Mises begins by rejecting the popular view that wage disputes are simply conflicts between employers and workers. Employers, he argues, do not arbitrarily set wages; they are disciplined by consumers through profit and loss. The entrepreneur can pay only what consumers will indirectly reimburse through purchases of final goods. This is the essay’s first conceptual move: wage determination is shifted from bargaining power to consumer sovereignty.
The consumers are sovereign and the businessmen are their servants.
From there, Mises presents the market as a kind of plebiscite in which each purchase helps allocate income. The same worker who earns modest wages may, as a consumer, help assign enormous salaries to entertainers. This is meant to dissolve resentment against employers by showing that wages and salaries emerge from the whole structure of public valuations, not from capitalist whim.
The second movement explains why wages rise. For Mises, the decisive factor is not union pressure or protective legislation, but capital accumulation. When capital per worker rises, labor becomes more productive at the margin, and wages can rise without excluding workers from employment.
Saving and capital accumulation are the very implements of improving the material conditions of the wage earners.
This argument also structures his discussion of “underdeveloped” countries. Mises attributes low wages there to capital scarcity and insecure property institutions rather than to foreign exploitation. Foreign investment, in his account, raises wages by supplying the capital that domestic institutions failed to generate.
The poverty of these underdeveloped nations is not due to natural conditions. It is a result of their bad policies.
The essay’s argumentative center is its account of unemployment. Mises grants that unions and labor legislation are widely credited with shorter hours, higher pay, and improved working conditions, but he calls this a misunderstanding of causation. If wages are pushed above the level corresponding to workers’ marginal productivity, some employment becomes unprofitable. Employers then restrict production and hire fewer workers. The result is not a temporary imperfection but a persistent institutional outcome.
Mass unemployment becomes a lasting phenomenon.
Mises’s most direct conclusion follows immediately: unemployment is not a failure of laissez-faire but of coercive interference with wage formation.
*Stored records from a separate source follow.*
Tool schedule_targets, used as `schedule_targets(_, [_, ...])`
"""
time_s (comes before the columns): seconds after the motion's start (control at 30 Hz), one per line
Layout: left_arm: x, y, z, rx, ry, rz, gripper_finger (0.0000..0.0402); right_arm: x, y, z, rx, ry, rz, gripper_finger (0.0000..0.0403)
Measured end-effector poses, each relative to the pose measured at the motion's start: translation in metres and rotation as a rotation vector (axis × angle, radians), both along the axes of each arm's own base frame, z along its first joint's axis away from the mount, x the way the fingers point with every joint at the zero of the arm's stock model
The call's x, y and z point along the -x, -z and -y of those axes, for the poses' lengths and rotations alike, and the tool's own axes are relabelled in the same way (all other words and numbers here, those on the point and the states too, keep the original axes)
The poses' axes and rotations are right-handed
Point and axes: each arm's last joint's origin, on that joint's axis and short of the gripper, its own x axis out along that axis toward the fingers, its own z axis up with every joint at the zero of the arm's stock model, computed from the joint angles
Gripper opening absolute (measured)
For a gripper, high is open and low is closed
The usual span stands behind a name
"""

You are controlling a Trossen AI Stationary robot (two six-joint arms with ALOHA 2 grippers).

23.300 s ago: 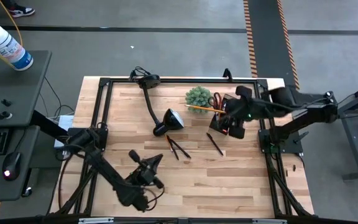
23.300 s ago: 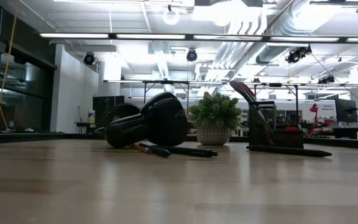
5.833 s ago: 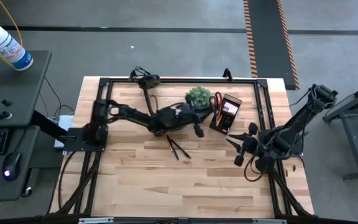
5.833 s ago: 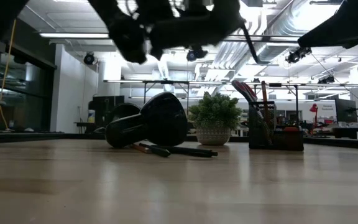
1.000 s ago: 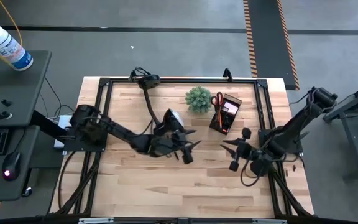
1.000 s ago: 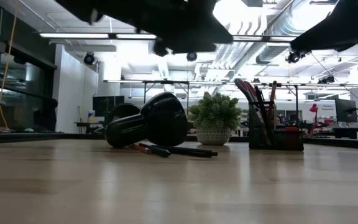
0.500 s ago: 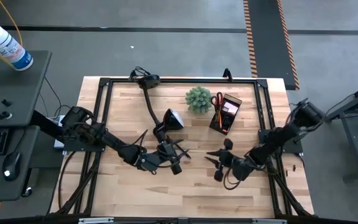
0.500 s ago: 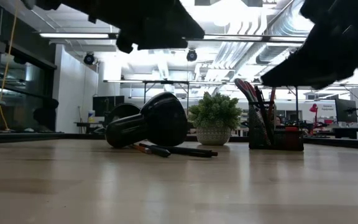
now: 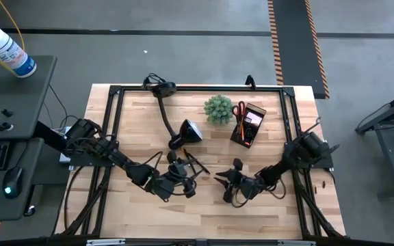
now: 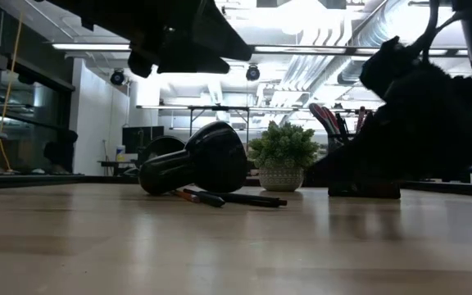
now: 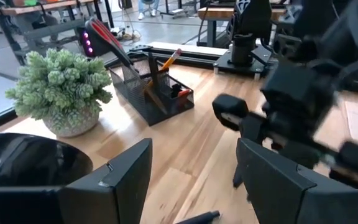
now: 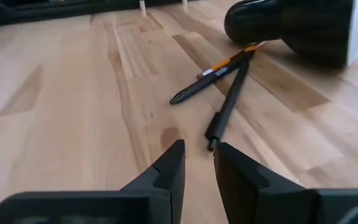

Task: Pick and place office supplies into organizer
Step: Put the right black pen into the desk organizer

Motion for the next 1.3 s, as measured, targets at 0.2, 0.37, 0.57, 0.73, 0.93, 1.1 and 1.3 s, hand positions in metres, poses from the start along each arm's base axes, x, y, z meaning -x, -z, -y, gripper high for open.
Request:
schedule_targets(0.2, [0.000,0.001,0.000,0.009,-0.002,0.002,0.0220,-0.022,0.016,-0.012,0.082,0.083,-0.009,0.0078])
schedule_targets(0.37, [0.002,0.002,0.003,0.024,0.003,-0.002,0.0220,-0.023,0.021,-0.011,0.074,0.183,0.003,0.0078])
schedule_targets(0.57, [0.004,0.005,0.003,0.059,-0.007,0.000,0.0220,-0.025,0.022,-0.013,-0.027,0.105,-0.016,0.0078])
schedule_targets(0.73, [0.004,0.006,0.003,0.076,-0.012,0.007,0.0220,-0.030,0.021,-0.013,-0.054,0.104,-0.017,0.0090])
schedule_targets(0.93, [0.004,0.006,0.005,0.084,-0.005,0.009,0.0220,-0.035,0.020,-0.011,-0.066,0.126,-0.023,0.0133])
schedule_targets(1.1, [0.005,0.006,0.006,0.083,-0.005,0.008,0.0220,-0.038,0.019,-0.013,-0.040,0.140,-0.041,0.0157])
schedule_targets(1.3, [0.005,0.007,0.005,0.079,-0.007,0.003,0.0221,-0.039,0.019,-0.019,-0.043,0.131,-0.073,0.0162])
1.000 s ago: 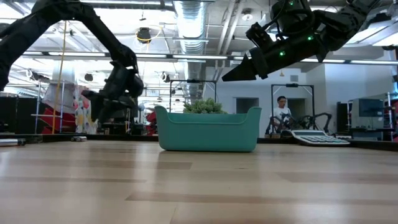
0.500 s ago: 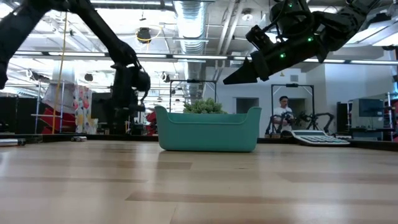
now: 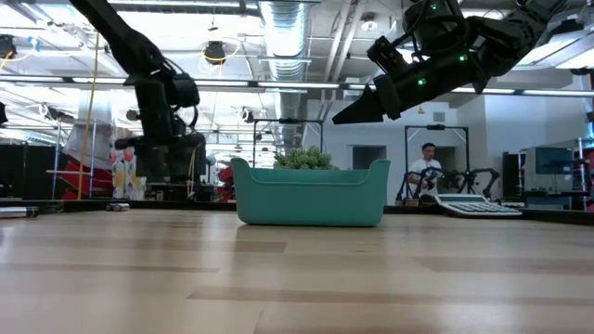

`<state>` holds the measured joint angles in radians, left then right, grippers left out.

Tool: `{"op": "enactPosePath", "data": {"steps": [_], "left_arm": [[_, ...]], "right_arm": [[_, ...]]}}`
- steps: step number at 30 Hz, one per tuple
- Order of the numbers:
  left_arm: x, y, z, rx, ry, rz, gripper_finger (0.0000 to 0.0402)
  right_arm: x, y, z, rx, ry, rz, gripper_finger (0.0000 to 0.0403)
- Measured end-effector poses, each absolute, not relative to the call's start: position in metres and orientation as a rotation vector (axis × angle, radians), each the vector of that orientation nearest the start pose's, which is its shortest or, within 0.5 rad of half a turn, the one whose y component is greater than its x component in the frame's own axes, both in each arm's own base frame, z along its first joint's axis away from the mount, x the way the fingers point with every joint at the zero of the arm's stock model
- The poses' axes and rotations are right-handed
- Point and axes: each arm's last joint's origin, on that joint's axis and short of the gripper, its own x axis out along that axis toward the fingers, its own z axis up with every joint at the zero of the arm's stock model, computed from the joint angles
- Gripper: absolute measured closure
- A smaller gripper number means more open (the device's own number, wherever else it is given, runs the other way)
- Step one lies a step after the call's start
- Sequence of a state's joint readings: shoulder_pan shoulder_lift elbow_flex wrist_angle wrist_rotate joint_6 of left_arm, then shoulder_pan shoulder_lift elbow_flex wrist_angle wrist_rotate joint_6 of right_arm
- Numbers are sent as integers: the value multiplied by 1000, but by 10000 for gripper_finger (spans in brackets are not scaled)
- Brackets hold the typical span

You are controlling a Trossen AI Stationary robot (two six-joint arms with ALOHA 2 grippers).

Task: Sort batteries
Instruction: Put the silver battery into the blue bin

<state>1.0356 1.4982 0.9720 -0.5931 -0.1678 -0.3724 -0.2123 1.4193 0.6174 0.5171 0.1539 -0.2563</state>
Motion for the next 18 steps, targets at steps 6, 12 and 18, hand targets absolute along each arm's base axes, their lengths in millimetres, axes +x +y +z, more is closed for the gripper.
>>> {"op": "enactPosePath", "data": {"steps": [6, 12, 18], "left_arm": [[130, 233, 201, -906, 1021, 1366, 256], [131, 231, 191, -952, 1122, 1345, 258], [137, 239, 180, -965, 1249, 1373, 258]], "right_arm": [[279, -65, 203, -243, 332, -325, 163], [279, -65, 203, -243, 332, -325, 163], [278, -64, 202, -247, 344, -322, 163]]}}
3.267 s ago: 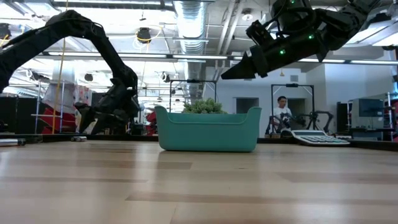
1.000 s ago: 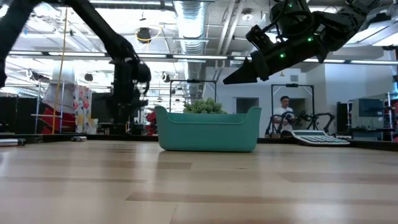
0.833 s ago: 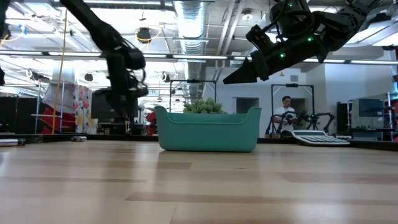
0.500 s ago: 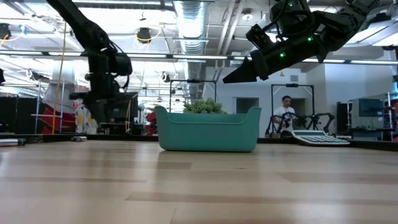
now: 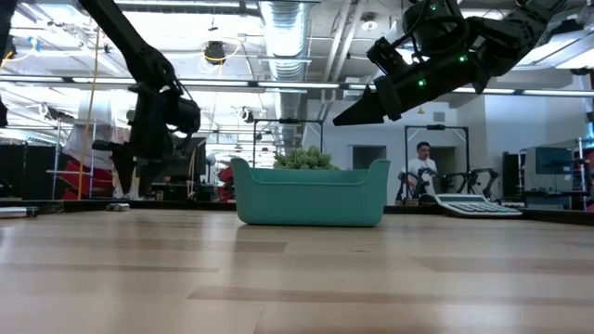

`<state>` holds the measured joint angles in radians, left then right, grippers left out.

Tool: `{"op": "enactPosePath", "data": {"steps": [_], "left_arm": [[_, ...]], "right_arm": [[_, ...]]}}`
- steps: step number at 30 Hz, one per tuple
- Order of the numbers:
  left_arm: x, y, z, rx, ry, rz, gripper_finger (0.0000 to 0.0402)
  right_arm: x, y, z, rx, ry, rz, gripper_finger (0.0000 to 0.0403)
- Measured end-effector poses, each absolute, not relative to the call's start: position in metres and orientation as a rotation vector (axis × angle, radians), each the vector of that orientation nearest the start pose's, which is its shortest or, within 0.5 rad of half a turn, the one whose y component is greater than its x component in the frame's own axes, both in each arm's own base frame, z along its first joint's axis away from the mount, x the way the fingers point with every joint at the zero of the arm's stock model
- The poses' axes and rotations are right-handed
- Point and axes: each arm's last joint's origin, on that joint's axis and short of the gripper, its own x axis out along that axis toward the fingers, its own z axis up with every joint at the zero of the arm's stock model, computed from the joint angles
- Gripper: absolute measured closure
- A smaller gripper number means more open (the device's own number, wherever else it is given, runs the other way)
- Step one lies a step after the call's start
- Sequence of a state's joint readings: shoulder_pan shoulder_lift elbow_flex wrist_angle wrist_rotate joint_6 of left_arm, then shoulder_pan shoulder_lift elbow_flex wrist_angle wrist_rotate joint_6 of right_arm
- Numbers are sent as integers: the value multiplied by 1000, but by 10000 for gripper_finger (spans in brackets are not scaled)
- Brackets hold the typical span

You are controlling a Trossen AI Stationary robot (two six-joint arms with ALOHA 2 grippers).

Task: Sort batteries
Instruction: Put the silver battery into the blue bin

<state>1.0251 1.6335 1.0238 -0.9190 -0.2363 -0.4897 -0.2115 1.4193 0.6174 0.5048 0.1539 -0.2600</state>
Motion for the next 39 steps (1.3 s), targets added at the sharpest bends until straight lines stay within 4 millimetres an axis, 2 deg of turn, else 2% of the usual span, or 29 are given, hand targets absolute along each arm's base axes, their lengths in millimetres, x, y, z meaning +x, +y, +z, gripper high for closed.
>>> {"op": "enactPosePath", "data": {"steps": [4, 8, 14, 17, 21, 25, 33, 39], "left_arm": [[141, 238, 179, -869, 1335, 1289, 258], [150, 237, 185, -678, 1428, 1159, 259], [174, 236, 201, -330, 1519, 904, 259], [175, 236, 203, -209, 1578, 816, 259], [167, 232, 199, -217, 1695, 749, 255], [159, 229, 192, -254, 1822, 701, 232], [164, 233, 165, -244, 1946, 634, 168], [171, 231, 156, -176, 2005, 536, 157]], "right_arm": [[278, -64, 201, -247, 352, -320, 163], [278, -64, 201, -248, 351, -321, 163], [279, -64, 202, -250, 341, -322, 163], [279, -65, 203, -245, 334, -324, 163], [279, -65, 203, -242, 332, -325, 163], [279, -65, 204, -240, 325, -326, 163], [280, -62, 204, -241, 315, -319, 163], [280, -62, 204, -241, 315, -320, 163]]}}
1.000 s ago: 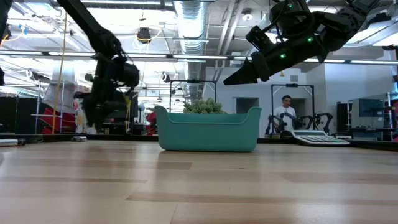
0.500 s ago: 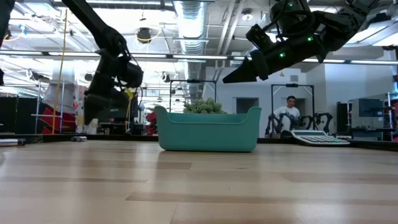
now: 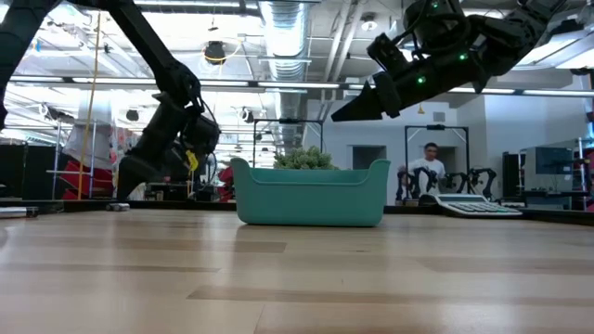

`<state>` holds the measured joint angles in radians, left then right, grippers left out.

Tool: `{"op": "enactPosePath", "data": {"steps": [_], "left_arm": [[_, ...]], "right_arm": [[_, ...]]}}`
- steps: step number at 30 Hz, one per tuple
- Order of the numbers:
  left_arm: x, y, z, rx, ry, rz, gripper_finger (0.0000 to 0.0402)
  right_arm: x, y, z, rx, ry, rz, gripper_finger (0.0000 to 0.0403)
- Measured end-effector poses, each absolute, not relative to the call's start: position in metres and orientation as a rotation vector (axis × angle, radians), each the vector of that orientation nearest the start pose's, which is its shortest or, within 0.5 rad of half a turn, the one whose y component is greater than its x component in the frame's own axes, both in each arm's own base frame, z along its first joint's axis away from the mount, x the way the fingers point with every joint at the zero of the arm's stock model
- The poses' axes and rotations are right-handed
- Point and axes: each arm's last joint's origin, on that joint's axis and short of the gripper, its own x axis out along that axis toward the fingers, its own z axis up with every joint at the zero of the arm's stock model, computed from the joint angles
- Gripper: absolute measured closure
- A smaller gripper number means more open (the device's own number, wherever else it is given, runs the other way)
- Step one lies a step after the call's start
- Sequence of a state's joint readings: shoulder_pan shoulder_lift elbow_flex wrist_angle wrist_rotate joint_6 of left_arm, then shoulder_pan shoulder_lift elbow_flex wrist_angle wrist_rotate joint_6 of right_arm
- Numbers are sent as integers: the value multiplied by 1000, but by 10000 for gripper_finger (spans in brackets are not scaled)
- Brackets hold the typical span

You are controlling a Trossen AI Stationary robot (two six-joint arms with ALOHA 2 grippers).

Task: Sort batteries
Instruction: Put the silver battery into the blue bin

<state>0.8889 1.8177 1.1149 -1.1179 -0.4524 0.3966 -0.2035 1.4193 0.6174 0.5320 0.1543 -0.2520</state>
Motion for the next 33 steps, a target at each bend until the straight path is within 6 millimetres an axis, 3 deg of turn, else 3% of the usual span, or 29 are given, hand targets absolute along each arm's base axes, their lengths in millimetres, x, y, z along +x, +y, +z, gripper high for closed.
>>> {"op": "enactPosePath", "data": {"steps": [9, 16, 33], "left_arm": [[171, 230, 156, -65, 2054, 350, 156], [163, 234, 157, -77, 2086, 363, 156], [165, 231, 152, -60, 2088, 422, 156]], "right_arm": [[280, -62, 204, -233, 313, -321, 163], [280, -62, 204, -233, 313, -321, 163], [280, -62, 204, -232, 313, -321, 163]]}}
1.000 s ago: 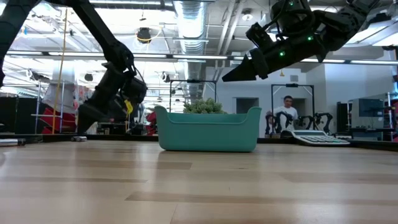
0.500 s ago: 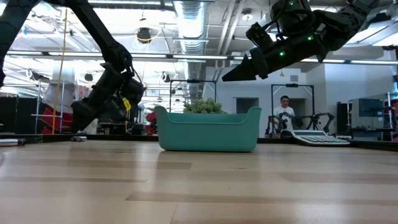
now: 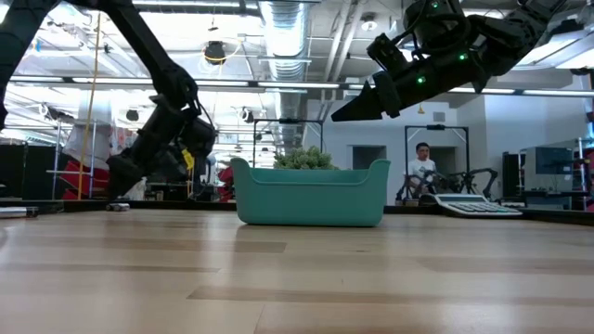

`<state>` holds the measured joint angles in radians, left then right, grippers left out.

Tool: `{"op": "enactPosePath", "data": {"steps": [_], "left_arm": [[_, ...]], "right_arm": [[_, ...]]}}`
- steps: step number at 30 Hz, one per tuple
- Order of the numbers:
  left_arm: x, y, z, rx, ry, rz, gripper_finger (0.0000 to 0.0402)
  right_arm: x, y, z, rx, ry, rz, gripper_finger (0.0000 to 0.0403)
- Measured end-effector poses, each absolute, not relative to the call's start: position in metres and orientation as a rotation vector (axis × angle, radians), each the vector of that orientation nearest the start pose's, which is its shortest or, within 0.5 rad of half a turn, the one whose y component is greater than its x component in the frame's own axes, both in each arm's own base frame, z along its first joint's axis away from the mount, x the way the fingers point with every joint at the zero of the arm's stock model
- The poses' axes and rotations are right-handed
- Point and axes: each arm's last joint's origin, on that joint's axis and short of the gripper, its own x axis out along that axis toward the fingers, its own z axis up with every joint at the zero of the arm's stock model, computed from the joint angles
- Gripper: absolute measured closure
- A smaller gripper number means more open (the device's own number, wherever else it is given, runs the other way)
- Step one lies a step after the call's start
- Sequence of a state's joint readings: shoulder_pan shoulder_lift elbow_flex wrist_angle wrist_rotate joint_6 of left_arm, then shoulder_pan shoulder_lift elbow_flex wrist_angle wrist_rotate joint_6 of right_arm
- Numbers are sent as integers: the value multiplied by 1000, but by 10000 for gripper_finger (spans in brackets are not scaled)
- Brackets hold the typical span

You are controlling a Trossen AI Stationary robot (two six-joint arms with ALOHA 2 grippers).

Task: Sort batteries
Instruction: Put the silver battery into the blue bin

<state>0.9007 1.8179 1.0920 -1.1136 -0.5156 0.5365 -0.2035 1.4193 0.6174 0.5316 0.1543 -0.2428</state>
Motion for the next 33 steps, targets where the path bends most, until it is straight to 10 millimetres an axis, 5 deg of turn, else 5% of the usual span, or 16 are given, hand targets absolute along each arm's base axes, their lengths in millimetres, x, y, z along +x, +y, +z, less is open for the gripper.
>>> {"op": "enactPosePath", "data": {"steps": [14, 24, 33], "left_arm": [[171, 228, 152, 37, 2111, 407, 154], [167, 229, 152, 2, 2102, 331, 78], [166, 236, 151, 17, 2068, 361, 72]], "right_arm": [[280, -62, 204, -225, 312, -322, 163], [280, -62, 204, -216, 311, -323, 163], [280, -62, 204, -215, 310, -323, 163]]}}
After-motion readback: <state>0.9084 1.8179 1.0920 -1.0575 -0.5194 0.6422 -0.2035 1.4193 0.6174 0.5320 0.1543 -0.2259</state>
There is no other means to do away with unemployment than to abstain from any government and union meddling with the height of wage rates.
The fourth section turns against Keynesian remedies. Mises argues that inflation can reduce unemployment only by lowering real wages while disguising the reduction through rising prices. He therefore treats Keynesian full-employment policy not as an escape from the wage problem but as an indirect admission of it.
The inflation which he recommended was designed as a clever trick to cheat the workers.
Mises adds that such deception is no longer plausible because workers, unions, newspapers, and households have become “index conscious.” Even apart from its dishonesty, inflation is unstable: if prolonged, it erodes purchasing power, accelerates price rises, and can destroy the currency system.
The essay closes with an anecdote about Thomas E. Elliott, an unemployed steelworker in Wheeling, West Virginia, who proposes attracting employers by accepting lower wages with the possibility of profit-based additional pay. Mises presents Elliott as a practical corrective to both Washington policy and union doctrine: better a job at a lower wage than unemployment at an imposed wage. The ending is deliberately populist, casting a “plain citizen” as wiser than official experts.
Overall, the essay is a compact statement of Mises’s interventionist critique. Its relevance lies in the way it joins price theory, labor economics, monetary criticism, and political economy into a single claim: wages can sustainably rise only through productivity-enhancing capital accumulation, while coercive wage elevation produces unemployment and inflation merely conceals the necessary adjustment.